* About this exercise *
For this exercise, write out the whole listing below exactly, omitting its images.

* * *

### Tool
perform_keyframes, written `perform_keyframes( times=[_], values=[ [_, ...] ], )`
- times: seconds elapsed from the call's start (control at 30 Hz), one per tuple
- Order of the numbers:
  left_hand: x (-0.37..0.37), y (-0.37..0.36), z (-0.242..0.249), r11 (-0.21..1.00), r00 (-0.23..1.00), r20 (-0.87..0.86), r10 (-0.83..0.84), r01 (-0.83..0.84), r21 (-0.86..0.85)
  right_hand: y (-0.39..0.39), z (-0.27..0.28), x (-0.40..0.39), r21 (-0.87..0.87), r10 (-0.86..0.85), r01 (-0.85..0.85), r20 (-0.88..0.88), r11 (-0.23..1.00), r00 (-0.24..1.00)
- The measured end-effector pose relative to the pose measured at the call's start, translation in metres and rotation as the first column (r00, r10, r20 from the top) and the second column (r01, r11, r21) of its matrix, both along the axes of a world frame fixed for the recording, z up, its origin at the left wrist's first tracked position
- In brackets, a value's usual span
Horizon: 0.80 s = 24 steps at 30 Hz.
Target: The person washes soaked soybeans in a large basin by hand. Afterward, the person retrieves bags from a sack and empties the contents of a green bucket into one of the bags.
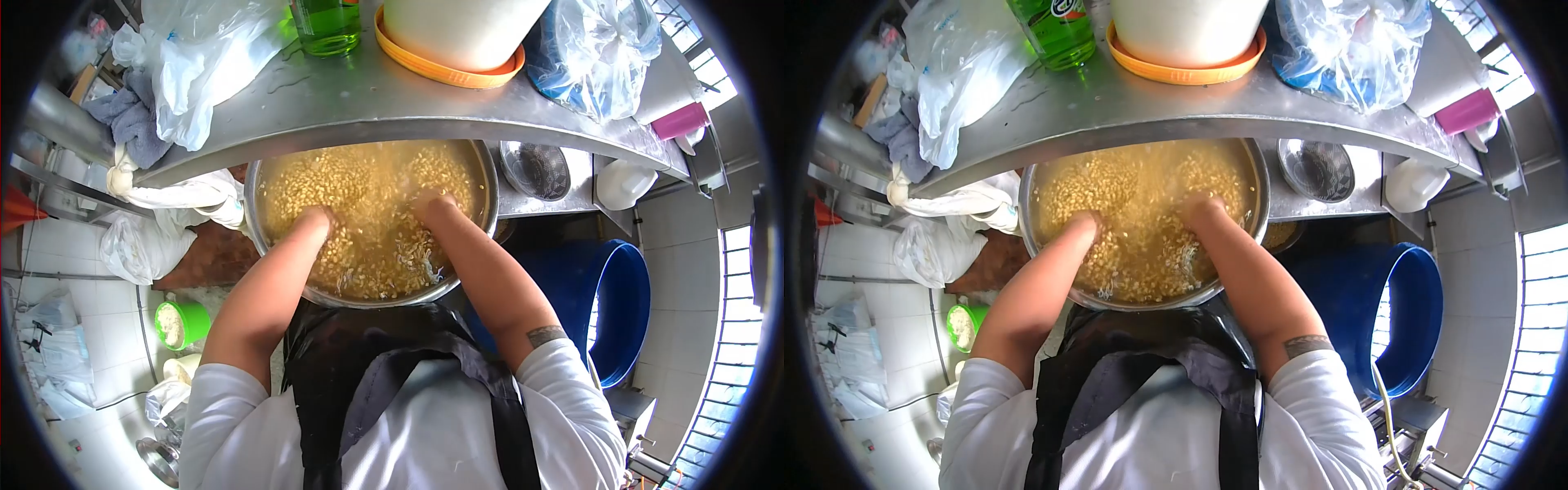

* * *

* Expected answer *
### Tool
perform_keyframes, written `perform_keyframes( times=[_], values=[ [_, ...] ], )`
- times: seconds elapsed from the call's start (control at 30 Hz), one per tuple
- Order of the numbers:
  left_hand: x (-0.37..0.37), y (-0.37..0.36), z (-0.242..0.249), r11 (-0.21..1.00), r00 (-0.23..1.00), r20 (-0.87..0.86), r10 (-0.83..0.84), r01 (-0.83..0.84), r21 (-0.86..0.85)
  right_hand: y (-0.39..0.39), z (-0.27..0.28), x (-0.40..0.39), r21 (-0.87..0.87), r10 (-0.86..0.85), r01 (-0.85..0.85), r20 (-0.88..0.88), r11 (-0.23..1.00), r00 (-0.24..1.00)
- The measured end-effector pose relative to the pose measured at the call's start, translation in metres and rotation as the first column (r00, r10, r20 from the top) and the second column (r01, r11, r21) of its matrix, both along the axes of a world frame fixed for the recording, z up, its origin at the left wrist's first tracked position
- In brackets, a value's usual span
Horizon: 0.80 s = 24 steps at 30 Hz.
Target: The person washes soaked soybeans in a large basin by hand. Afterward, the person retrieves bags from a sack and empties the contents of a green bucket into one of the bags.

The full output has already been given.